__Instructions to follow__:
In your reply, write out each entry exactly as given.

__Supplied records__:
******************************
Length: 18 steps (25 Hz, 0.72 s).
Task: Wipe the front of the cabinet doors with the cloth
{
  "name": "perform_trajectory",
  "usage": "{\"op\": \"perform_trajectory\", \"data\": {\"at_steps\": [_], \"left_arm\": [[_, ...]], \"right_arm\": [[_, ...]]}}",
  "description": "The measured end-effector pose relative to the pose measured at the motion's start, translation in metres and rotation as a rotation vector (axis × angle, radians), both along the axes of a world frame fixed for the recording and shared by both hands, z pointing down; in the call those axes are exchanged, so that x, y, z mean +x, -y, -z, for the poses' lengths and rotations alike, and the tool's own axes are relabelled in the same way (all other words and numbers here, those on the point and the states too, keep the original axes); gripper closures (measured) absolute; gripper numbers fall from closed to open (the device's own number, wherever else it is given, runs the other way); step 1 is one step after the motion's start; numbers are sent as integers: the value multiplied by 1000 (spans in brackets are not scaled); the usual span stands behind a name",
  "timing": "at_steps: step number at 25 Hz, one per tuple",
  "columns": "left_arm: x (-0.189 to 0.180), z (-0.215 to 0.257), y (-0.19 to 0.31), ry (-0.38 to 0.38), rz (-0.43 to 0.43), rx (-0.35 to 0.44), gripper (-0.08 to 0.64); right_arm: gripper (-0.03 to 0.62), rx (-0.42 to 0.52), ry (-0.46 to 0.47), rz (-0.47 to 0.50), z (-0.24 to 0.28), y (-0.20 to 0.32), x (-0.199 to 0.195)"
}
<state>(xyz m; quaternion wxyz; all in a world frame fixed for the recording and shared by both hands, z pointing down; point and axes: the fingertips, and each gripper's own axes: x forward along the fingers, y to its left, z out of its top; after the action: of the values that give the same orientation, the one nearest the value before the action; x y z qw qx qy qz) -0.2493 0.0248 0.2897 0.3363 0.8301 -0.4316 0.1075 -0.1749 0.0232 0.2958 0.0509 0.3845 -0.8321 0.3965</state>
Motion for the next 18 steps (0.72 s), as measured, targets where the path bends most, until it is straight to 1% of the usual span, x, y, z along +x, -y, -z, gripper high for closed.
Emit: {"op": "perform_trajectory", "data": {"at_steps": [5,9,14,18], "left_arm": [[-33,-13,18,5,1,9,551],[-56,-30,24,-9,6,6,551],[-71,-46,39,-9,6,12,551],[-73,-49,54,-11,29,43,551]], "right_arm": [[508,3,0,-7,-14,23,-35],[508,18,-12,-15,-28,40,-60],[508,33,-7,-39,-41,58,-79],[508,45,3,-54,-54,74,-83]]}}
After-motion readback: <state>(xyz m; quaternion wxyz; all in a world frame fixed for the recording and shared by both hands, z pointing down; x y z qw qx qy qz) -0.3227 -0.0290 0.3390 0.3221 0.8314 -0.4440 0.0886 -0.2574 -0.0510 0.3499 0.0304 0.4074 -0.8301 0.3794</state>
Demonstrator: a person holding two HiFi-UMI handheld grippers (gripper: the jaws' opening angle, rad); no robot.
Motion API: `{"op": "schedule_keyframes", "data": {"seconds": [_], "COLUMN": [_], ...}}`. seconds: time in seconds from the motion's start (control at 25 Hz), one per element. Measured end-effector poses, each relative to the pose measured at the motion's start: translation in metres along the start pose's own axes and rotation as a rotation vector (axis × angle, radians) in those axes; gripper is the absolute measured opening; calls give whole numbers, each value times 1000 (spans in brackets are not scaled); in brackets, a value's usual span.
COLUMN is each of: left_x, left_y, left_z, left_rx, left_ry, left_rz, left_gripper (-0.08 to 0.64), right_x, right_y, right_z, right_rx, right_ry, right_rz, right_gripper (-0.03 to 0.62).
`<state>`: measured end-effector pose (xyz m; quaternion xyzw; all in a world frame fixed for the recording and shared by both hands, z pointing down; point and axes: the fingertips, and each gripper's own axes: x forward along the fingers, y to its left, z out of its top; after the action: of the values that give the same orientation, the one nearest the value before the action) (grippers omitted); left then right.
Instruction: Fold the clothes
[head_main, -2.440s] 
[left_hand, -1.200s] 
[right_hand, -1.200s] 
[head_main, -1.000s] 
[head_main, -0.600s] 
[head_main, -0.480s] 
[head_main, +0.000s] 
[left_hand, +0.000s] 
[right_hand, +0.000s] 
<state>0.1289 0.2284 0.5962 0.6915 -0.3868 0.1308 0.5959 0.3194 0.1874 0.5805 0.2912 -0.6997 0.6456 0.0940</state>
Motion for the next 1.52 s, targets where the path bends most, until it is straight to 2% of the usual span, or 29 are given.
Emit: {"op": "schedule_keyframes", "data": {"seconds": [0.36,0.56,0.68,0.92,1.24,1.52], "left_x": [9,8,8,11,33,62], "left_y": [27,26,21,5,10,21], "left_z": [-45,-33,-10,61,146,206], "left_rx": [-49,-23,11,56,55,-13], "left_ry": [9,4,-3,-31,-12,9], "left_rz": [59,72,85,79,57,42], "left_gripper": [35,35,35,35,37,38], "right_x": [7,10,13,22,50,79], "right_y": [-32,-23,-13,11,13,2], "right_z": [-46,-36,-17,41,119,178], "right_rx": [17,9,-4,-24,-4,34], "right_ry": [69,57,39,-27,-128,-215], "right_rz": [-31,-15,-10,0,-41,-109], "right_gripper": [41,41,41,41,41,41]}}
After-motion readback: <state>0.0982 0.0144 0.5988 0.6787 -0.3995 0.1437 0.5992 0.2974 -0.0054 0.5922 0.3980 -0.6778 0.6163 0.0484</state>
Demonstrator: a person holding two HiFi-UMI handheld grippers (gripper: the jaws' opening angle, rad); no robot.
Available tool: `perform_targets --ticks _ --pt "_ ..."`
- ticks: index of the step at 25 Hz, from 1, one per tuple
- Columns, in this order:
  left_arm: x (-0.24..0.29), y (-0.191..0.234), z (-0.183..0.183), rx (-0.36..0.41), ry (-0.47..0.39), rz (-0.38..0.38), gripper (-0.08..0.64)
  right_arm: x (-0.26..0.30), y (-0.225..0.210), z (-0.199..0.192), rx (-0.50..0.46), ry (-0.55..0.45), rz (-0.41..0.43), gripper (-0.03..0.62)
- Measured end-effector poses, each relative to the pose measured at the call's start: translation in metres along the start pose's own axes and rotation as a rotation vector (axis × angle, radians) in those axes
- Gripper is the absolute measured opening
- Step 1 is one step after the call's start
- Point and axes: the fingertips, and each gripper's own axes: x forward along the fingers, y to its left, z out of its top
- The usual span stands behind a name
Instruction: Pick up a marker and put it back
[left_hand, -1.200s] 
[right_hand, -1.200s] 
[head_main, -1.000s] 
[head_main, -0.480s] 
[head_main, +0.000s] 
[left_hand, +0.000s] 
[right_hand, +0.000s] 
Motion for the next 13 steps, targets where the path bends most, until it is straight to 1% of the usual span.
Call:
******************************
__Your solution__:
Length: 18 steps (25 Hz, 0.72 s).
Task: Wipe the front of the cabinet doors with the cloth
{
  "name": "perform_trajectory",
  "usage": "{\"op\": \"perform_trajectory\", \"data\": {\"at_steps\": [_], \"left_arm\": [[_, ...]], \"right_arm\": [[_, ...]]}}",
  "description": "The measured end-effector pose relative to the pose measured at the motion's start, translation in metres and rotation as a rotation vector (axis × angle, radians), both along the axes of a world frame fixed for the recording and shared by both hands, z pointing down; in the call those axes are exchanged, so that x, y, z mean +x, -y, -z, for the poses' lengths and rotations alike, and the tool's own axes are relabelled in the same way (all other words and numbers here, those on the point and the states too, keep the original axes); gripper closures (measured) absolute; gripper numbers fall from closed to open (the device's own number, wherever else it is given, runs the other way); step 1 is one step after the motion's start; numbers are sent as integers: the value multiplied by 1000 (spans in brackets are not scaled); the usual span stands behind a name",
  "timing": "at_steps: step number at 25 Hz, one per tuple",
  "columns": "left_arm: x (-0.189 to 0.180), z (-0.215 to 0.257), y (-0.19 to 0.31), ry (-0.38 to 0.38), rz (-0.43 to 0.43), rx (-0.35 to 0.44), gripper (-0.08 to 0.64); right_arm: gripper (-0.03 to 0.62), rx (-0.42 to 0.52), ry (-0.46 to 0.47), rz (-0.47 to 0.50), z (-0.24 to 0.28), y (-0.20 to 0.32), x (-0.199 to 0.195)"
}
<state>(xyz m; quaternion wxyz; all in a world frame fixed for the recording and shared by both hands, z pointing down; point and axes: the fingertips, and each gripper's own axes: x forward along the fingers, y to its left, z out of its top; after the action: of the values that give the same orientation, the one nearest the value before the action; x y z qw qx qy qz) -0.2493 0.0248 0.2897 0.3363 0.8301 -0.4316 0.1075 -0.1749 0.0232 0.2958 0.0509 0.3845 -0.8321 0.3965</state>
Motion for the next 18 steps (0.72 s), as measured, targets where the path bends most, until it is straight to 1% of the usual span, x, y, z along +x, -y, -z, gripper high for closed.
Emit: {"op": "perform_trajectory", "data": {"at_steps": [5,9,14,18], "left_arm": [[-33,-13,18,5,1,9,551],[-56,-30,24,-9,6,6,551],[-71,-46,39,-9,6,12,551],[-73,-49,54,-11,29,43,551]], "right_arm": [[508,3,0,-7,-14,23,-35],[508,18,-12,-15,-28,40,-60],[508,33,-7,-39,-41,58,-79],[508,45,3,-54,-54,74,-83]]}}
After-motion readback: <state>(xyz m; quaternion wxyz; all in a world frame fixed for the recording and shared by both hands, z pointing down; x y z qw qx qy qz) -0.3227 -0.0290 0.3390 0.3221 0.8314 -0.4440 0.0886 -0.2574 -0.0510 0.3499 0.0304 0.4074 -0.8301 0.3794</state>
Demonstrator: a person holding two HiFi-UMI handheld grippers (gripper: the jaws' opening angle, rad); no robot.
Motion API: `{"op": "schedule_keyframes", "data": {"seconds": [_], "COLUMN": [_], ...}}`. seconds: time in seconds from the motion's start (control at 25 Hz), one per element. Measured end-effector poses, each relative to the pose measured at the motion's start: translation in metres along the start pose's own axes and rotation as a rotation vector (axis × angle, radians) in those axes; gripper is the absolute measured opening; calls give whole numbers, each value times 1000 (spans in brackets are not scaled); in brackets, a value's usual span.
COLUMN is each of: left_x, left_y, left_z, left_rx, left_ry, left_rz, left_gripper (-0.08 to 0.64), right_x, right_y, right_z, right_rx, right_ry, right_rz, right_gripper (-0.03 to 0.62).
`<state>`: measured end-effector pose (xyz m; quaternion xyzw; all in a world frame fixed for the recording and shared by both hands, z pointing down; point and axes: the fingertips, and each gripper's own axes: x forward along the fingers, y to its left, z out of its top; after the action: of the values that give the same orientation, the one nearest the value before the action) (grippers omitted); left then right.
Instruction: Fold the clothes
[head_main, -2.440s] 
[left_hand, -1.200s] 
[right_hand, -1.200s] 
[head_main, -1.000s] 
[head_main, -0.600s] 
[head_main, -0.480s] 
[head_main, +0.000s] 
[left_hand, +0.000s] 
[right_hand, +0.000s] 
<state>0.1289 0.2284 0.5962 0.6915 -0.3868 0.1308 0.5959 0.3194 0.1874 0.5805 0.2912 -0.6997 0.6456 0.0940</state>
Motion for the next 1.52 s, targets where the path bends most, until it is straight to 2% of the usual span, or 29 are given.
Emit: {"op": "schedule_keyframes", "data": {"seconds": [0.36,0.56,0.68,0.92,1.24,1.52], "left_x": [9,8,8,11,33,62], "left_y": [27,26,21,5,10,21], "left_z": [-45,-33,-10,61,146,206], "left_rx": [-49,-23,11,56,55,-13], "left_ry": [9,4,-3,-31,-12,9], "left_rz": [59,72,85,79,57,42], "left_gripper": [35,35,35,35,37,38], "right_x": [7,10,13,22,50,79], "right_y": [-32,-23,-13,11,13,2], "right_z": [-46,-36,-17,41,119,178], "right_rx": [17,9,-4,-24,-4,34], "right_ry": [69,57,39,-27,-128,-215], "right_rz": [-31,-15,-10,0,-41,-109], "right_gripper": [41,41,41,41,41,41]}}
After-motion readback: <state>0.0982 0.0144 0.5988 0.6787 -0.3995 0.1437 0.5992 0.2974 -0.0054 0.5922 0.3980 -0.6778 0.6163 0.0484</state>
Demonstrator: a person holding two HiFi-UMI handheld grippers (gripper: the jaws' opening angle, rad); no robot.
Available tool: `perform_targets --ticks _ --pt "_ ..."`
- ticks: index of the step at 25 Hz, from 1, one per tuple
- Columns, in this order:
  left_arm: x (-0.24..0.29), y (-0.191..0.234), z (-0.183..0.183), rx (-0.36..0.41), ry (-0.47..0.39), rz (-0.38..0.38), gripper (-0.08..0.64)
  right_arm: x (-0.26..0.30), y (-0.225..0.210), z (-0.199..0.192), rx (-0.50..0.46), ry (-0.55..0.45), rz (-0.41..0.43), gripper (-0.03..0.62)
- Measured end-effector poses, each relative to the pose measured at the call's start: translation in metres along the start pose's own axes and rotation as a rotation vector (axis × angle, radians) in those axes
- Gripper is the absolute measured opening
- Step 1 is one step after the call's start
- Point and axes: the fingertips, and each gripper's own axes: x forward along the fingers, y to its left, z out of its top
- The usual span stands behind a name
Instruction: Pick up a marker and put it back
[left_hand, -1.200s] 
[right_hand, -1.200s] 
[head_main, -1.000s] 
[head_main, -0.480s] 
[head_main, +0.000s] 
[left_hand, +0.000s] 
[right_hand, +0.000s] 
Motion for the next 13 steps, targets where the path bends most, until it is straight to 1% of the usual span.
Call:

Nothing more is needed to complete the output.